2021年11月場所個別評価 宇良

 今場所は10勝5敗の好成績で初三賞となる技能賞を受賞した。3連勝スタートとなり、前半戦は6勝2敗で折り返した。そして後半戦も白星を伸ばし、10日目に早々と勝ち越しを決めた。13日目は逸ノ城を肩透かしで破り、白星を2桁に乗せた。残り2日は連敗したものの、2桁の白星は立派である。

 内容に関しては肩透かしで4番勝っていた。元々は肩透かしはあまりしない力士なので効果があったのかもしれない。8日目の千代大龍戦は久々に後ろに下がる立ち合いを見せ、その流れで肩透かしで破った。

 2桁勝てた原因はやはり初日だと思う。玉鷲戦だったが立ち合いからすぐ左足を狙いに行き、足を取って転がした。初日にこれが決まると対戦相手も安易に当たれなくなる。相手を警戒させるという意味でも初日に足取りが決まったのは大きかった。

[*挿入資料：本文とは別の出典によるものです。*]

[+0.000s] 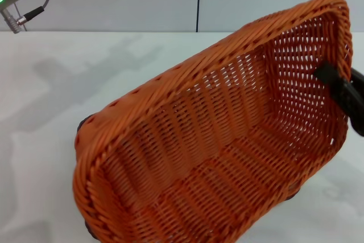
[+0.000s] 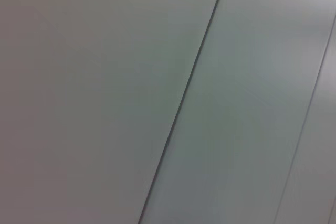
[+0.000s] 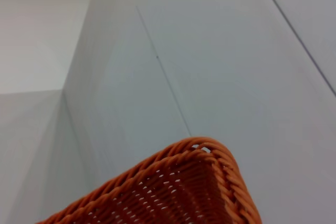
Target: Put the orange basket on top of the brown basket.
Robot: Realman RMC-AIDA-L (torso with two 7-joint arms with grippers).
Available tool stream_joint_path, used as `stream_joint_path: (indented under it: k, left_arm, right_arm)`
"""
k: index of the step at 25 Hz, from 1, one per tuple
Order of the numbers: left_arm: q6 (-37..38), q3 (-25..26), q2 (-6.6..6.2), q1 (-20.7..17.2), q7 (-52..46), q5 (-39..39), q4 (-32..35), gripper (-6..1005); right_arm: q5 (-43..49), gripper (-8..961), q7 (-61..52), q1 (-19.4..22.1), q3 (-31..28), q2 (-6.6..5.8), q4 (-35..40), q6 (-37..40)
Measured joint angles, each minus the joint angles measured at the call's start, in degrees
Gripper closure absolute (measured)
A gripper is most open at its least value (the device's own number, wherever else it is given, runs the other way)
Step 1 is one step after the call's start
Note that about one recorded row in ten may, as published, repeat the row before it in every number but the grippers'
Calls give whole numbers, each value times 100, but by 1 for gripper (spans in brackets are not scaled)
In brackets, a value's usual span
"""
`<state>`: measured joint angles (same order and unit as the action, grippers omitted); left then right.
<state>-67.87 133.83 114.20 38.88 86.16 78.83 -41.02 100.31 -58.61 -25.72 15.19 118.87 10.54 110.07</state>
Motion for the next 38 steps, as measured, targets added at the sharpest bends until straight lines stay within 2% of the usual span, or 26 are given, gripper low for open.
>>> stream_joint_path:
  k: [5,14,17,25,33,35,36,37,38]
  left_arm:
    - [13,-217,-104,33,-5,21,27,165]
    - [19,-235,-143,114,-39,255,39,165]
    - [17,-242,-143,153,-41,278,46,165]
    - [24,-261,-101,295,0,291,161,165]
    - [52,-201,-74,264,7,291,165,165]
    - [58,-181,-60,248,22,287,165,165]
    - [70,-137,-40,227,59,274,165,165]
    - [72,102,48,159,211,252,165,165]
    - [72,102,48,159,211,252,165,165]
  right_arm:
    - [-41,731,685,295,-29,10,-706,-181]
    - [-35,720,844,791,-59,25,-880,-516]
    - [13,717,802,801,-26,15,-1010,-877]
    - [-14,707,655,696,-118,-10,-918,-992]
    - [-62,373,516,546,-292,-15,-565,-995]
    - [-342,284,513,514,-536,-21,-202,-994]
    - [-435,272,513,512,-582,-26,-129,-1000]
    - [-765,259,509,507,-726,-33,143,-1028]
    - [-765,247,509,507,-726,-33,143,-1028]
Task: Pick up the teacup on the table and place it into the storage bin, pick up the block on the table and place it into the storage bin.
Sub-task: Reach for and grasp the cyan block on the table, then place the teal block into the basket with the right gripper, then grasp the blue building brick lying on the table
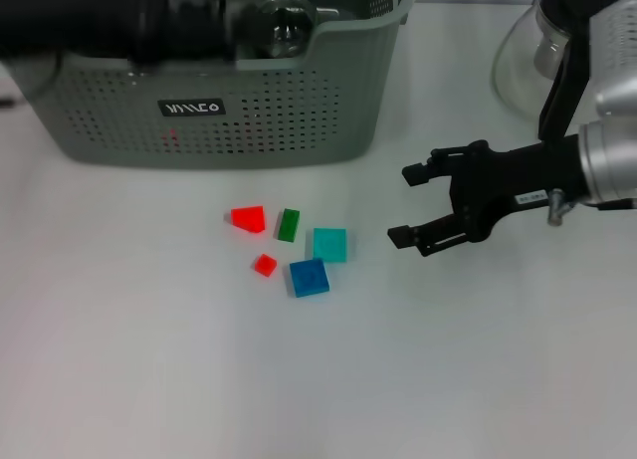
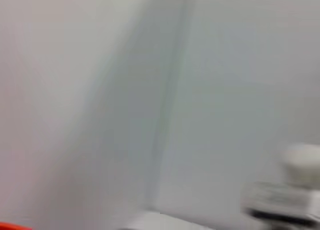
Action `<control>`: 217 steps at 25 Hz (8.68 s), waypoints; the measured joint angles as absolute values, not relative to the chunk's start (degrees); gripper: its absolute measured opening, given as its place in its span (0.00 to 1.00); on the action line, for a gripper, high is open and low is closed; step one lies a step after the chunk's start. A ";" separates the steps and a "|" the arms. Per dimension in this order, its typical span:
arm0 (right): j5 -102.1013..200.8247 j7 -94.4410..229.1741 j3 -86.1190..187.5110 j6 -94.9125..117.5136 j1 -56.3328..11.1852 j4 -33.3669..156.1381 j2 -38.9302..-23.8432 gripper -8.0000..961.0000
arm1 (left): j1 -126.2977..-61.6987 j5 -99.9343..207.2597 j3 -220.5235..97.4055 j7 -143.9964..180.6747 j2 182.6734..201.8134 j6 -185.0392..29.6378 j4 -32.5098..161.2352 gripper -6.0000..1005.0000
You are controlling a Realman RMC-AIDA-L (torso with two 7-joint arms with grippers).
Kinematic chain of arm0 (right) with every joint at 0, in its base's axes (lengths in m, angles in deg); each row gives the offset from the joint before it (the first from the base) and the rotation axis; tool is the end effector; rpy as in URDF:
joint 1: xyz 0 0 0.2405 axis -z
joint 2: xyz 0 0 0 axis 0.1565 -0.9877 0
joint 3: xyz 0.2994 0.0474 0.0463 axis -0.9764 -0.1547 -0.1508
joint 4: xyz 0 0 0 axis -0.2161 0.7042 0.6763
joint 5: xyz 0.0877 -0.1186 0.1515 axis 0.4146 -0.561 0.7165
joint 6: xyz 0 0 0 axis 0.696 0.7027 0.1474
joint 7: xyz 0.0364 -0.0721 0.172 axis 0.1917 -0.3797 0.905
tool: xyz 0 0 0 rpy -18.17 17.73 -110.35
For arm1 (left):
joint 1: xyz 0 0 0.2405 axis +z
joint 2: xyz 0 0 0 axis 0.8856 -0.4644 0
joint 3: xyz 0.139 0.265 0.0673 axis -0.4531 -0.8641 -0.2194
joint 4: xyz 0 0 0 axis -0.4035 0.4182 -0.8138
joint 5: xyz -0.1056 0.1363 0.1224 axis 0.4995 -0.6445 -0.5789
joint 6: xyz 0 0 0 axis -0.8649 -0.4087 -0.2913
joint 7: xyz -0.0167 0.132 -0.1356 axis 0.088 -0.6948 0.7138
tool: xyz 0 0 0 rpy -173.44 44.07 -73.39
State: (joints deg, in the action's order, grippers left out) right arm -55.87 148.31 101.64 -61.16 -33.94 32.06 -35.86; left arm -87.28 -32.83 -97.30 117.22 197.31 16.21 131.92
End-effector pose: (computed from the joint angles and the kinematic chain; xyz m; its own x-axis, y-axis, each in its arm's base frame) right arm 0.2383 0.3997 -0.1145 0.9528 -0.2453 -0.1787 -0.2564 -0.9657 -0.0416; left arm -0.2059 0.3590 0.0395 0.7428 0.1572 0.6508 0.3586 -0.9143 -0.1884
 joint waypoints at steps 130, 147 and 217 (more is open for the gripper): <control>-61.92 200.33 105.60 -38.60 -57.16 23.65 -36.03 0.57 | -79.62 -51.86 -85.98 81.59 195.45 18.54 111.64 0.92; -50.62 181.65 109.73 -65.20 -43.58 7.14 -38.57 0.96 | -79.63 -51.95 -86.58 81.56 195.45 18.76 111.74 0.92; -47.36 162.65 147.04 -37.47 -42.27 27.73 -39.92 0.95 | -83.95 -56.36 -91.33 84.80 196.82 15.02 107.66 0.88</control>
State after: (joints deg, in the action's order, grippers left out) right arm -47.36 162.65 147.04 -37.47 -42.27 27.73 -39.92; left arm -83.95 -56.36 -91.33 84.80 196.82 15.02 107.66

 そしてやはり増量したことも大きい。現在は147キロあり、軽量力士ではない。ただ本人が言うように立ち合いの当たりが強い力士ではないので前に出るという部分ではメリットは少ない。しかしそれでも押されにくくなるのは確かである。おそらく以前の宇良が肩透かしやとったりをしたとしてもそのまま押し出された可能性が高い。しかし体重が増えたことでゆとりを持って技を繰り出せるようになった。相手に攻めを読まれれば通用しないが、読まれなければ通用するレベルになっている。

 1月場所は自己最高位を更新し、東前頭2枚目となった。厳しい番付だが勝ち越しを目標に頑張って欲しい。宇良は平幕上位で勝ち越したことはないものの、日馬富士を破り、金星を挙げた実績がある。おそらく対戦相手も軽くは見ず、警戒してくると思われる。その中をかいくぐって白星を挙げるのは大変かもしれないが、相手を見ながら相撲が取れるだけでなく、技が多彩である。前半戦で役力士を破って流れに乗りたいところだ。注目の一人であることは間違いない。